I often administer a diversity assessment when I work with companies, and most of the leaders are astonished how little diversity they have in their lives. You simply can't think differently if you are seeing the same stuff all the time and living with one lens. Having people understand that is one thing. And then the training you receive needs to apply to the work that you do, the way you do it, so that it makes sense for you. So when I was working with L’Oreal recently, we talked about hair, because I was talking with the hair division. It became clear that diversity is not about a set of words or phrases or “these poor people are left out.” No, it’s understanding that I’m dumber without you in my life. We need to learn from each other to be smarter. That would be a pillar of an ideal school.
Net Assets: How do you find the energy and inspiration to keep going on so many different fronts, personally, through your various health issues including MS, and in your work with organizations and your own writing?
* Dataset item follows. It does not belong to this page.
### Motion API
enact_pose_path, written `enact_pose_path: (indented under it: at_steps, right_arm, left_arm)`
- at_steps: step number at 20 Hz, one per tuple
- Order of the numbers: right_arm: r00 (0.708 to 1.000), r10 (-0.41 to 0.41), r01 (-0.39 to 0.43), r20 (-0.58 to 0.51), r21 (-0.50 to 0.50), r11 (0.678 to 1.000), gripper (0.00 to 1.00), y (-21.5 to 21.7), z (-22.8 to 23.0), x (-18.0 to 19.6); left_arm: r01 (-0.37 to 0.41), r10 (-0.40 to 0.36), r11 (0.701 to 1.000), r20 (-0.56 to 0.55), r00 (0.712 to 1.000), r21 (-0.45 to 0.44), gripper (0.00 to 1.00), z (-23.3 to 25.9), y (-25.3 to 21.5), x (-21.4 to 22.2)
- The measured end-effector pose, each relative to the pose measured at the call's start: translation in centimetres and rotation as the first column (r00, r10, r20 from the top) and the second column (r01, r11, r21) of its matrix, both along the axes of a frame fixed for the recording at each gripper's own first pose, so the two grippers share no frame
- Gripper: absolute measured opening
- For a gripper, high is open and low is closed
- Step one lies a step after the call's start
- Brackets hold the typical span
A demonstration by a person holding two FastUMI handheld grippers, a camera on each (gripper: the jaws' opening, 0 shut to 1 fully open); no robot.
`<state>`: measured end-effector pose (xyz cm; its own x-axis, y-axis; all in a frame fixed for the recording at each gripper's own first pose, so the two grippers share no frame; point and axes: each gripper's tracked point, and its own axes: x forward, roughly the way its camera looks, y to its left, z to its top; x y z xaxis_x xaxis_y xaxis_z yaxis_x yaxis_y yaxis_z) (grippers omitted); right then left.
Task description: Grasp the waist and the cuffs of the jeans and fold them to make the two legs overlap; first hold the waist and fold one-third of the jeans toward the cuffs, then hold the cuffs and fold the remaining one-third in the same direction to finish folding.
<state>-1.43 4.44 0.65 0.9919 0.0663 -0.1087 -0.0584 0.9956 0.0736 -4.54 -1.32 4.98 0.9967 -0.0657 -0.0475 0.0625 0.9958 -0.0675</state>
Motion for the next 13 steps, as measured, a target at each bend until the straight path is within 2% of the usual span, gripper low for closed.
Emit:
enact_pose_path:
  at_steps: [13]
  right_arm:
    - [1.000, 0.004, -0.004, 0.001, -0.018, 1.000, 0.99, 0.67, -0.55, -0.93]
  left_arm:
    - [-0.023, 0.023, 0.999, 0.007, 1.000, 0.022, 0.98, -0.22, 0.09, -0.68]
Berry: I started posting videos online during the pandemic to help five friends who were suicidal. I thought that only they could see it. I realized that other people were seeing it, and it went viral. But I’ve continued ever since, even when I was in the hospital for two weeks this summer, really sick, and then recovering for four weeks. I continued those stories every day. I had to wait for the two minutes, three minutes in a day when I had the energy to do it. When I posted, people were like, How are you doing this? Somebody said, I realized you were doing it to stay alive. And I said, no, I was doing it to live forever.
Because your legacy is not what you leave when you die. It's what you leave when you leave the room. You have the opportunity to make that room better while you're in it. And then when you walk out that door that's what people feel and know. So that is one of the things in my mind and in my heart as I keep going. I have some real high hopes for humanity. Nobody else has to believe with me. Nobody else has to have faith with me. When I'm in the midst of the stuff that I'm going through, I have to hold true to my beliefs. It’s one way to keep going.